Но так или иначе молоко в города доставляли, поскольку и тогда спрос рождал предложение. В XVI—XIX веках жители Москвы употребляли молоко не только от коров, содержащихся в городских усадьбах, но и поступающее на городские рынки из окрестных сел и деревень, правда, расположенных от города не более чем в 25 верстах, из дальних везли только сливки и сметану. К царскому столу в XVII веке все эти ценные продукты доставляли со скотного двора в подмосковном селе Измайлово (ныне Первомайский район столицы, рядом с метро «Измайловская») .
Петербург тоже снабжался молоком из ближайших окрестных сел и деревень, причем большей частью из поселений, расположенных вдоль реки Охты, впадающей в Неву (в нынешних пределах города). Жительницы охтенской слободы (охтенки, как тогда их называли) ранним утром доставляли свежее молоко на рынки. И тут кстати вспомнить сцены рассветной столицы, показанные А. С. Пушкиным в первой главе «Евгения Онегина»:
А Петербург неугомонный
Уж барабаном пробужден.
Встает купец, идет разносчик,
На биржу тянется извозчик,
С кувшином охтенка спешит,
Под ней снег утренний хрустит.
...Вергилиев пастух, бредущий в город, пикардийская крестьянка с картины Луи Ленена, пушкинская охтенка — как отделены они друг от друга временем и пространством! Но дело у них одно и то же, и потому не случайна общая примета — кувшин, многие века служивший основной тарой для доставки молока. Кстати, у молочной посуды весьма интересная история. Давайте же коснемся и этой важной темы.
Все сосуды для жидкостей ведут свою родословную от камня с естественно образовавшейся выемкой, где собиралась вода.
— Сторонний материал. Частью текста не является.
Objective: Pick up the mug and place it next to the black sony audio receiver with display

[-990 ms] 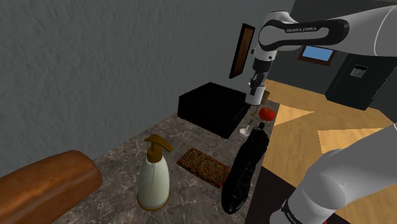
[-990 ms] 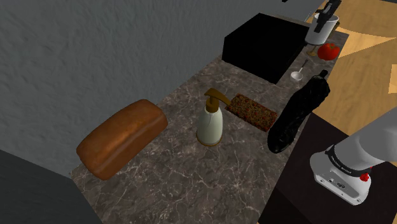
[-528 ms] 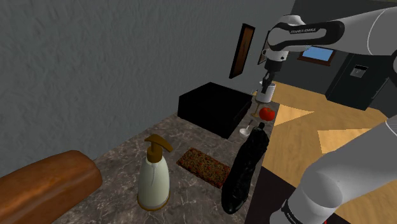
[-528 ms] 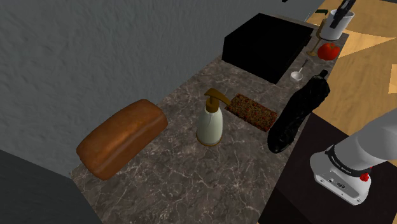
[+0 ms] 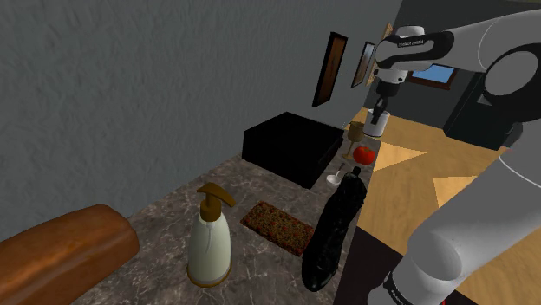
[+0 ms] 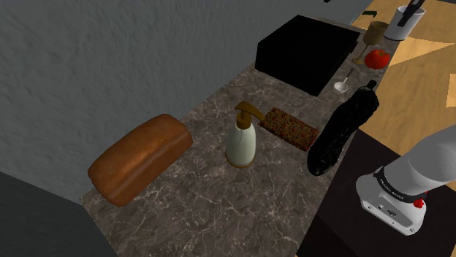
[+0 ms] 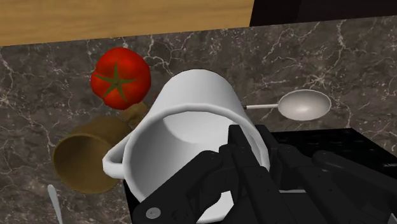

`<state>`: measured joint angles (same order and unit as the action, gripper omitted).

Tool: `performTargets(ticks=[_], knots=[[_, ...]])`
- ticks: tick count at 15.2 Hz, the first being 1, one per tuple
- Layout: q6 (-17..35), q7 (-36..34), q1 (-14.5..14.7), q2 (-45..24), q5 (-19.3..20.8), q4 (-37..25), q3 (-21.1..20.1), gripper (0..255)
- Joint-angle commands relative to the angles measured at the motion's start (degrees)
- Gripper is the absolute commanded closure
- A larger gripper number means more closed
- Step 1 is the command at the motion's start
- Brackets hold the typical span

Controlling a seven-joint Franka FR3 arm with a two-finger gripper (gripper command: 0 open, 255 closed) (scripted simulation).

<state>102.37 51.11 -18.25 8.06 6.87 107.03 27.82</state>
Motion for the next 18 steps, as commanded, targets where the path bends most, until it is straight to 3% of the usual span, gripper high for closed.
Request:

В начале эпохи неолита человек стал мало-помалу совершенствовать эту природную емкость, выдалбливая из камня посудину, отдаленно похожую на грубо вылепленный развалистый горшок. Примерно за 6 тысяч лет до нашей эры появляются рукотворные глиняные сосуды в виде незамысловатой корчаги (рис. 18).
В верхнем Египте в период раннего неолита поселились первые земледельцы — люди так называемой бадарийской культуры. Археологические раскопки показали, что бадарийцы имели уже сравнительно развитое керамическое производство. Они делали глиняные сосуды различного вида: частью довольно примитивные, в массу которых замешивались трава и толченые раковины, но частью совершенно иного типа — тонкостенные, своеобразного изящества. Таковы, например, широкие низкие чаши с выпуклым или плоским дном, горшки полусферической и полуяйцевидной формы, резко сужающиеся вверху, цилиндрические сосуды, большие корчаги, узкогорлые фляги, напоминающие бутылки, баклаги с боковыми ушками. Изготавливались также емкости из слоновой кости, из камня, в том числе твердого базальта.